Wednesday, March 16

With Special Grand Jury, Citizens have power to fight Court corruption


Citizens have the power to fight court corruption

A little-known legal provision gives ordinary citizens immense power, although very few know about it and even less invoke it. That power is the ability to request a special grand jury -- with subpoena power -- to investigate misconduct by government officials and officers of the court.
First mentioned in England's Magna Carta, grand juries were intended to be independent of the Crown. English colonists brought the concept to the New World, where it was later enshrined in the Fifth Amendment as an important check on the judiciary that shields innocent citizens from overzealous prosecutors.
According to the Virginia Supreme Court's 2010 "Handbook for Grand Jurors," the special grand jury, "composed entirely of private citizens, is the one non-political body with legal authority" to investigate court corruption on behalf of citizens unfairly denied their due process rights. But having the right doesn't guarantee it will be easy to exercise.
On March 4, James Renwick Manship of Arlington (NOTE: Actually of Mount Vernon. In Arlington from1979 to 1982 and 2007)  filed a second petition for a special grand jury with the Circuit Court in Winchester after his first petition was denied. The former Navy cryptologist and volunteer court observer has been trying to reopen a 16-year-old death penalty case prosecuted by former Winchester Commonwealth's Attorney Paul Thomson, who was arrested in January on unrelated federal charges of drug possession and witness tampering.
While Thomson was prosecuting 21-year-old Army veteran Jeff Washington for the murder of a local drug dealer 16 years ago, Winchester police reported that an informant told them that "Paul Thomson is skimming money from drug dealers." However, the allegations against Thomson were never investigated. Washington was convicted and sent to prison.
(NOTE: Actually the police report was 4 years later on 02-17-99 while prosecution of Washington was 02-28-95, but there were indicators in 1995 well before the Police Report of 1999).
Washington's father painstakingly gathered evidence -- including altered court transcripts by a court reporter who was allegedly having an affair with Thomson -- pointing to possible conspiracy by Winchester judges, prosecutors, defense attorneys and detectives that are the proper subject of a special grand jury investigation.
However, grand jurors declined to convene one on Feb. 15 after presiding Judge John Wetsel told them in his "Supplemental Grand Jury Instructions" that he had not seen any such requests in his 20 years on the bench.
However, Manship pointed out that Wetsel had become "actively involved" with a previous request for a special grand jury submitted by the National Right to Work Legal Defense Fund in a 1996 case involving a severed cow's head that was dumped on a car hood during a United Auto Workers strike.
Shucheng Huang, a Vietnamese mother of four, was targeted by union thugs for crossing a picket line; they even sent a photo of her face superimposed on the cow's to intimidate her family.
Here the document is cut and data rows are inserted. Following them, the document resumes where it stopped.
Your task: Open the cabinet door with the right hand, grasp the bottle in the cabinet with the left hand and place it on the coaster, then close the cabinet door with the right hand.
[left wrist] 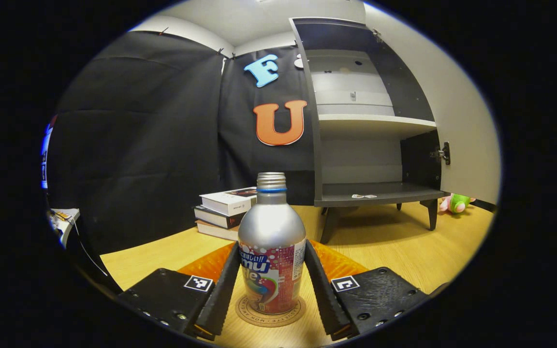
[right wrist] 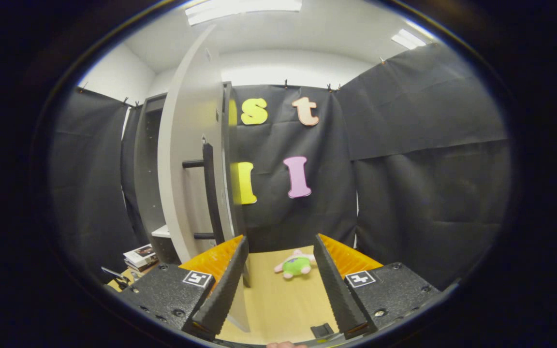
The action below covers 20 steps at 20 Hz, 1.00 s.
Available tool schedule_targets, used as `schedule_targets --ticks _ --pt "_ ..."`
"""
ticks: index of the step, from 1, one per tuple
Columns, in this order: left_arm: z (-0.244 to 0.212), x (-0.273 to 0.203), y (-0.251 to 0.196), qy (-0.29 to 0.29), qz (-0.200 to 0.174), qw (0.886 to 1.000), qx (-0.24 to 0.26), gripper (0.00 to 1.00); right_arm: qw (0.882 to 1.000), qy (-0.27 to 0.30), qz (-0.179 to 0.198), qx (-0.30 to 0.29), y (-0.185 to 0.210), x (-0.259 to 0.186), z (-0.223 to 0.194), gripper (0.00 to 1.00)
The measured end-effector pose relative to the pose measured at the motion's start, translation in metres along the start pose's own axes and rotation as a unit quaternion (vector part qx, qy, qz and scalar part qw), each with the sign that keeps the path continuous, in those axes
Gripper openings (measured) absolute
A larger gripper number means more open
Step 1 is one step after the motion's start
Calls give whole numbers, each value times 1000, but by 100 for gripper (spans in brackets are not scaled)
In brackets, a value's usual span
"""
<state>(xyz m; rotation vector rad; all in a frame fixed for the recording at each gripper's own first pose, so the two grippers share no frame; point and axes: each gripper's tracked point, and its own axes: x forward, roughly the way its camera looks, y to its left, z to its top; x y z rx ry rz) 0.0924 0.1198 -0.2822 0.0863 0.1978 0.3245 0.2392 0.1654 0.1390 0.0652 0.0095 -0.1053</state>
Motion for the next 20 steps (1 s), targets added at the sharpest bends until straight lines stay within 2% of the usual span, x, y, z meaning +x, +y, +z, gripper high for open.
schedule_targets --ticks 1,2,8,10,12,17,20 --pt "0 -2 -1 -2 -1 1000 2 85 1000 1 1 0 0 0 -1 86" --pt "0 -3 -2 -3 -2 1000 4 75 1000 1 2 1 1 0 -1 87" --pt "-16 0 1 28 -11 1000 1 82 1000 7 7 5 3 3 -7 87" --pt "-19 -2 -1 37 -17 999 -5 90 1000 11 8 8 2 3 -11 86" --pt "-13 -4 0 33 -17 999 -5 93 1000 13 6 10 0 3 -13 86" --pt "39 -15 -4 -19 -31 999 -7 93 1000 12 2 24 -7 6 -19 86" --pt "84 -21 -4 -49 -35 998 1 94 999 19 14 29 -7 11 -25 86"
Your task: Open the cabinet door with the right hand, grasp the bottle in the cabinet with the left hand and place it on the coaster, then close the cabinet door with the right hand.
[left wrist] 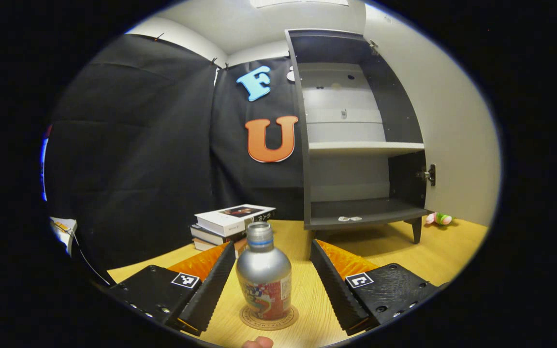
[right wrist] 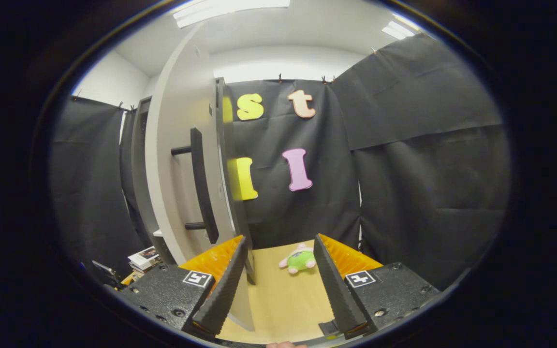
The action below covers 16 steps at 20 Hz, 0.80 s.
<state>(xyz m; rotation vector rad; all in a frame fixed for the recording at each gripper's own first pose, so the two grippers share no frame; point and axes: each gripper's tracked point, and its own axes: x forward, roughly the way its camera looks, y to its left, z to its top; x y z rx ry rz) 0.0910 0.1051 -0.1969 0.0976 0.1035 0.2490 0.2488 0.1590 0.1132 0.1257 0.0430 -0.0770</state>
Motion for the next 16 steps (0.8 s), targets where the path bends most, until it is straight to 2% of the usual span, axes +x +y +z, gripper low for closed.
schedule_targets --ticks 5,9,12,16 --pt "76 -10 -20 -10 -45 999 9 94 1000 -3 19 -15 -5 12 -2 86" --pt "118 -26 -34 6 -66 998 10 94 999 -6 38 -20 2 25 -1 86" --pt "145 -35 -55 10 -102 995 -7 94 999 -16 34 -19 5 34 1 86" --pt "184 -47 -57 5 -96 995 9 94 999 -27 43 5 16 40 2 87"
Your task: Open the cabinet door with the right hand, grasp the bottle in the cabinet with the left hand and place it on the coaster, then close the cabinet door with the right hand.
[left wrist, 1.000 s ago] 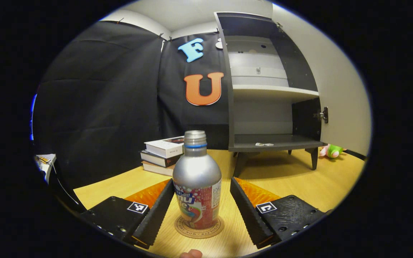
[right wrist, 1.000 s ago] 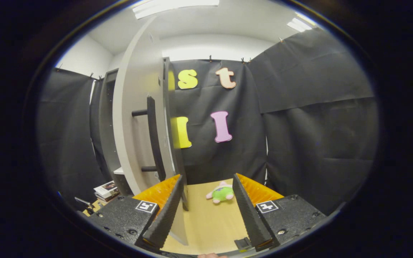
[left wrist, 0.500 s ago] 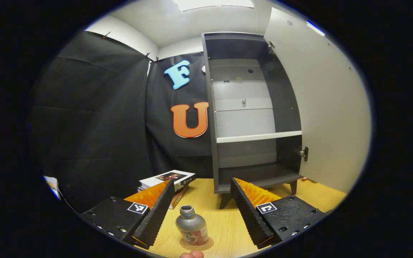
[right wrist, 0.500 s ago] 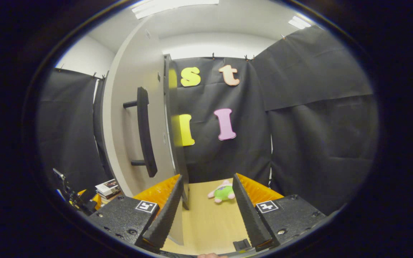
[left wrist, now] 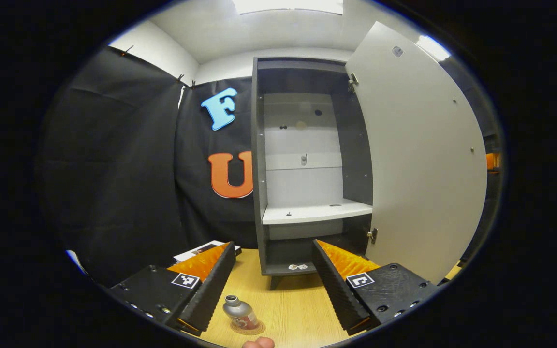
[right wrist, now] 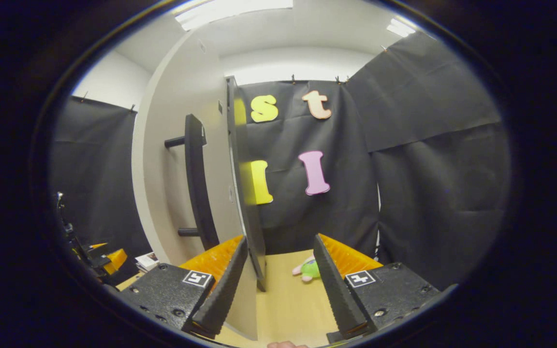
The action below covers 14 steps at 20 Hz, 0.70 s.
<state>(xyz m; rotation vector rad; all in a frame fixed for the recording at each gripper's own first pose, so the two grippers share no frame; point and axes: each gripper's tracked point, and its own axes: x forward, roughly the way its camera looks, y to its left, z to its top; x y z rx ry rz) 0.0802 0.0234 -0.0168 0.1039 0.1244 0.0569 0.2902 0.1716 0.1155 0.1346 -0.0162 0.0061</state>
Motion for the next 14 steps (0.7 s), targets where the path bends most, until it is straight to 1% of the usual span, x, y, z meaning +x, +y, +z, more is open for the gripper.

Huang and other victimized workers eventually settled a lawsuit NRTW filed against UAW. Either Judge Wetsel "forgot" about the cow's head -- or he was deliberately misleading grand jurors.
Manship also maintains that grand jury foreman Michael Butler should have recused himself because the former Winchester vice mayor had been involved in closed-door "personnel" meetings regarding one of the detectives named in his petition.
On Tuesday, Manship's second attempt to get a special grand jury was unsuccessful, as were his efforts to get an expedited ruling from the Virginia Supreme Court. "The Winchester court is a bag of worms, and they don't want to touch it," Manship told The Washington Examiner.
Citizens must not be so squeamish. As the late U.S. Supreme Court Chief Justice William Rehnquist once said: 


"Justice is too important a matter to be left to the judges, or even the lawyers."
Barbara F. Hollingsworth is The Examiner's local opinion editor.